O que não ajuda certamente é a autorização de arborizar parcelas até 5 ha e rearborizar até 10 ha, com qualquer espécie, sem qualquer necessidade de autorização. Quer nasça de simples e cândida estupidez ou de cupidez profunda, o efeito prático, num país onde o cadastro florestal, quando se conhece, se caracteriza por pequenas parcelas, é carta-branca para eucaliptar Portugal de alto a baixo!

Esperemos que, na ressaca da tragédia dos últimos dias, não apareçam amigos da onça, estendendo mãos de Judas, que convertam os sobreirais queimados em eucaliptais…

Isto porque o eucalipto não apenas é uma espécie exótica altamente combustível, mas é também a versão fast-food da economia florestal, e tem basicamente os mesmos efeitos: engorda rapidamente (consumindo recursos) e degrada a saúde do sistema (empobrecendo o solo).

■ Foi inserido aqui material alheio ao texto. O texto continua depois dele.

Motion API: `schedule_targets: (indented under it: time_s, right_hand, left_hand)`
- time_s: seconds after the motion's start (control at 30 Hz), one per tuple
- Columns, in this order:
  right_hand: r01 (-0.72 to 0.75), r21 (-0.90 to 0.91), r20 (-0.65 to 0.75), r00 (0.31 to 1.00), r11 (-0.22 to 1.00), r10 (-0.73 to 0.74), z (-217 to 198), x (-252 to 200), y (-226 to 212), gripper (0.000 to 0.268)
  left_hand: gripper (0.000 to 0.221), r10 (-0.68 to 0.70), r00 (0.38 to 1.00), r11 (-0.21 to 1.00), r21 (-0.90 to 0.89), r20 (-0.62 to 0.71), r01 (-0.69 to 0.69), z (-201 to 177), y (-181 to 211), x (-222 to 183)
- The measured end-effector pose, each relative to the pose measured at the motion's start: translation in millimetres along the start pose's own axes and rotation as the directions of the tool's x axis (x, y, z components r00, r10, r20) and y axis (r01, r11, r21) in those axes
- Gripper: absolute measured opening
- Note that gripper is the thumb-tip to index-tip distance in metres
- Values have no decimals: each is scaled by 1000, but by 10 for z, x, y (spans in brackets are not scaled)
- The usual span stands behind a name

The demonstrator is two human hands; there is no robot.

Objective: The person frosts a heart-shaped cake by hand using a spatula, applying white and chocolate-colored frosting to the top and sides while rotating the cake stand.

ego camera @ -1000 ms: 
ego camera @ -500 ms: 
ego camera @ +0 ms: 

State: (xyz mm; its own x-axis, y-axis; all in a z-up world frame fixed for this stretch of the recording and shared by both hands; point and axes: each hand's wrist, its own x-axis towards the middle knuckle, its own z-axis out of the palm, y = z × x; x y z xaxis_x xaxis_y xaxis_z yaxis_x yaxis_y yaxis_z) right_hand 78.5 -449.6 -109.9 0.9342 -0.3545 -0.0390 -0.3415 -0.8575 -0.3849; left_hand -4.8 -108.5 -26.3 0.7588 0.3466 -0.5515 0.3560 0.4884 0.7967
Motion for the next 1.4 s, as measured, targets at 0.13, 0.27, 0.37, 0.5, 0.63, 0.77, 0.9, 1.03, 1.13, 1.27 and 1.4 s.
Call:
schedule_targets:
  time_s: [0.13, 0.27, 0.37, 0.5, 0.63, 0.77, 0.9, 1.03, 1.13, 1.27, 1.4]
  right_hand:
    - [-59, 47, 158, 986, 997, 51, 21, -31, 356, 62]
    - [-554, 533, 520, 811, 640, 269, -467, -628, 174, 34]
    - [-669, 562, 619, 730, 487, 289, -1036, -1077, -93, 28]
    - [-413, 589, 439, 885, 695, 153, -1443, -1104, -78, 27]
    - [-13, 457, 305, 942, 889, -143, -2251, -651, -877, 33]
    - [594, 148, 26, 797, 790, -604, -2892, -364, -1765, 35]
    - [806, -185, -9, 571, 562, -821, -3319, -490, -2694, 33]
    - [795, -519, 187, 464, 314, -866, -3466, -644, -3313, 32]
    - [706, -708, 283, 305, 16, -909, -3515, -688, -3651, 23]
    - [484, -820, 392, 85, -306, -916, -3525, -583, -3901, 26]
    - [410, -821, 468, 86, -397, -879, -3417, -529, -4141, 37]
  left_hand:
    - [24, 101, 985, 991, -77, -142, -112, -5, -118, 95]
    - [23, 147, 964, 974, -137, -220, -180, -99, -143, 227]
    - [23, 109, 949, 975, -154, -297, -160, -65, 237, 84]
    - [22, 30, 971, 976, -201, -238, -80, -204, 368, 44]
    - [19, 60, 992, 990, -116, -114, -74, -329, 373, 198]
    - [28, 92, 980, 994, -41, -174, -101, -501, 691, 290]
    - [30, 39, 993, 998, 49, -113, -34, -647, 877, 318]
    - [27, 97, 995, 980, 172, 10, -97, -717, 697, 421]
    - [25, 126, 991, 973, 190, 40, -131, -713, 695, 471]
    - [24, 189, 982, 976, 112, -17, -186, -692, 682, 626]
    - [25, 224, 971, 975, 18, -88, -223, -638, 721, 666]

Mas é a mascote do poderoso lobby da celulose, responsável pela existência dos proprietários florestais remotos que, dada a natureza dos trabalhos inerentes a esta exploração, frequentemente nem conhecem as suas terras e, desde que pinguem os proventos numa qualquer conta acessível através de home banking, lhes são indiferentes.

A celulose é uma fileira importante, sem dúvida. Mas não pode ser o sacrossanto produto do nosso tecido florestal. E muito menos se pode aceitar a desumanização do nosso interior em seu nome.

Enquanto só nos lembrarmos de Santa Bárbara quando há trovoada, o nosso interior continuará a ser pasto para chamas, colocando em risco a vida de pessoas e os seus bens, destruindo a sua integridade ecológica e o seu potencial produtivo.

 

P.S. – as corporações de Bombeiros são instituições recheadas de heróis e heroínas, num País que prefere endeusar pontapeadores de bola. À sua volta, e para seu prejuízo, tudo falta e tudo falha. Menos a sua coragem e o seu altruísmo. Obrigado.

P.S. 2 – a tragédia deste incêndio trouxe ao de cima o melhor de nós: a onda de solidariedade e de apoio aos Bombeiros e às pessoas afectadas pelas chamas, promovida pela sociedade civil, bem como a presença incansável dos autarcas no terreno, é a prova da nobreza que, quando queremos, somos capazes de demonstrar.